Your answer should consist only of the lines below from the one with "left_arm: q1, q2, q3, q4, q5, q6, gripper" through the one with "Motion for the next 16", copied exactly.

MATERIAL PROVIDED>
☆ ☆ ☆ ☆ ☆

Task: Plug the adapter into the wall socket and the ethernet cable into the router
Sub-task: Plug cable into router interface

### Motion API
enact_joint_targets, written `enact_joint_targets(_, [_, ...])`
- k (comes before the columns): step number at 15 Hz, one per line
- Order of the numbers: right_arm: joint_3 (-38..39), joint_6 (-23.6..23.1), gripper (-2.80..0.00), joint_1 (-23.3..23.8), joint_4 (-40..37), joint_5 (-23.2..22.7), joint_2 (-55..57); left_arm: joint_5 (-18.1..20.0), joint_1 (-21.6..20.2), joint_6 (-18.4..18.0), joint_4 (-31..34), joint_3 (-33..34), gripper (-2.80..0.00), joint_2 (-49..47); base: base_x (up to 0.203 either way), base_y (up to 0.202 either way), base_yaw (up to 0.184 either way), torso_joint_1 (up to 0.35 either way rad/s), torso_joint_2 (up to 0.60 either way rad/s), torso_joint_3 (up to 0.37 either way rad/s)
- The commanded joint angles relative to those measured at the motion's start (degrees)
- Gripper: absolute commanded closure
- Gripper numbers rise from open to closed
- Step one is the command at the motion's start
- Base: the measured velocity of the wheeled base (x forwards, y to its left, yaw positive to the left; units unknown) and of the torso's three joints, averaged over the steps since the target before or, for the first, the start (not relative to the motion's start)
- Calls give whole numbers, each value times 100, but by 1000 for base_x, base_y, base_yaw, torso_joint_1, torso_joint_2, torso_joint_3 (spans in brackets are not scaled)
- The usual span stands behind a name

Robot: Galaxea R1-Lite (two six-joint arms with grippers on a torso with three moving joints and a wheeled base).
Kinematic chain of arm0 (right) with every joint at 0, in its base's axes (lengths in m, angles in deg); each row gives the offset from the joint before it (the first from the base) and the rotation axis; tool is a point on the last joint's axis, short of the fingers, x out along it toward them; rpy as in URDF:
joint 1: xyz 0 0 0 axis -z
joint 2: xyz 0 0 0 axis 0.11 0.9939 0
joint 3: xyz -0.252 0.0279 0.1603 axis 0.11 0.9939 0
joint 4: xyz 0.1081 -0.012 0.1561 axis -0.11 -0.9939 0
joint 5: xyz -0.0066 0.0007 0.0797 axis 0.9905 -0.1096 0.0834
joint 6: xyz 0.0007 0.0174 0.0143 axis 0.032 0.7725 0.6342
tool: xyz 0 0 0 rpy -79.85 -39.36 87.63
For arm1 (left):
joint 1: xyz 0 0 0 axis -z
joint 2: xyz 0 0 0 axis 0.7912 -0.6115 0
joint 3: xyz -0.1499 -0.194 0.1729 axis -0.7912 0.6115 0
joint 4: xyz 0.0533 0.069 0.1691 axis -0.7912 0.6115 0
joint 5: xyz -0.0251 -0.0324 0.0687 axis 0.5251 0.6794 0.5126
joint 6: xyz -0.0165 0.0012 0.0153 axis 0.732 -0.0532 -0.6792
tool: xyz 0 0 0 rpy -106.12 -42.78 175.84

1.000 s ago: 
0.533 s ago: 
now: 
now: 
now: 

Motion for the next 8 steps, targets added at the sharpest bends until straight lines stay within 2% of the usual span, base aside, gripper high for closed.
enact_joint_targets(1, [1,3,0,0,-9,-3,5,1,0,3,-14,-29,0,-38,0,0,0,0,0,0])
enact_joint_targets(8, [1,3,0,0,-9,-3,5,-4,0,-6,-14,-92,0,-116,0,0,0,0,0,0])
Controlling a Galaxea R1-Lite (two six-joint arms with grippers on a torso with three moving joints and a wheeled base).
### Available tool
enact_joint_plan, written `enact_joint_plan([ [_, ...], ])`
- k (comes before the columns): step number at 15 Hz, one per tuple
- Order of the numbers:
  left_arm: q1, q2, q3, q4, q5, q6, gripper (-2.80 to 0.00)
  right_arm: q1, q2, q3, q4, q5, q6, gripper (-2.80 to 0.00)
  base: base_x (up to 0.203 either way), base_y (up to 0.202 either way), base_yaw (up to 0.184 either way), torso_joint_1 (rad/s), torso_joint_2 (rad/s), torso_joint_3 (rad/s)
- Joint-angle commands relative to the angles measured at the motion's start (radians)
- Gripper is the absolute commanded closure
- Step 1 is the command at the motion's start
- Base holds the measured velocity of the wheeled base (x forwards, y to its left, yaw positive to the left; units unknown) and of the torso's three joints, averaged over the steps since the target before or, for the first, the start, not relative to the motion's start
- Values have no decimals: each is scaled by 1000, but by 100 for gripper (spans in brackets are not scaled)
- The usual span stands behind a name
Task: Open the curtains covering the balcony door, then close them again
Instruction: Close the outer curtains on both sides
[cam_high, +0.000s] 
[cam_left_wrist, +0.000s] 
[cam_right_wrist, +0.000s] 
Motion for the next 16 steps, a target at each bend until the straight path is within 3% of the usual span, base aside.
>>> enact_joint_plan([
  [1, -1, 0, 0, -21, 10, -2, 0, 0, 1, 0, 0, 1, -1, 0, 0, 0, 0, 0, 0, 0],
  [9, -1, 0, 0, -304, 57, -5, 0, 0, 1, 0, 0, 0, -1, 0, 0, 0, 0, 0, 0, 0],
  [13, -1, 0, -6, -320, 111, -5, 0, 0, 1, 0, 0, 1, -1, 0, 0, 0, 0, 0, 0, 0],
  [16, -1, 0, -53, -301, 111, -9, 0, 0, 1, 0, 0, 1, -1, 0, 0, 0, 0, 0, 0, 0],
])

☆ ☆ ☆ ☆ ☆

ANSWER TO THIS PROBLEM>
  left_arm: q1, q2, q3, q4, q5, q6, gripper (-2.80 to 0.00)
  right_arm: q1, q2, q3, q4, q5, q6, gripper (-2.80 to 0.00)
  base: base_x (up to 0.203 either way), base_y (up to 0.202 either way), base_yaw (up to 0.184 either way), torso_joint_1 (rad/s), torso_joint_2 (rad/s), torso_joint_3 (rad/s)
- Joint-angle commands relative to the angles measured at the motion's start (radians)
- Gripper is the absolute commanded closure
- Step 1 is the command at the motion's start
- Base holds the measured velocity of the wheeled base (x forwards, y to its left, yaw positive to the left; units unknown) and of the torso's three joints, averaged over the steps since the target before or, for the first, the start, not relative to the motion's start
- Values have no decimals: each is scaled by 1000, but by 100 for gripper (spans in brackets are not scaled)
- The usual span stands behind a name
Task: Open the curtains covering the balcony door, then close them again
Instruction: Close the outer curtains on both sides
[cam_high, +0.000s] 
[cam_left_wrist, +0.000s] 
[cam_right_wrist, +0.000s] 
Motion for the next 16 steps, a target at each bend until the straight path is within 3% of the usual span, base aside.

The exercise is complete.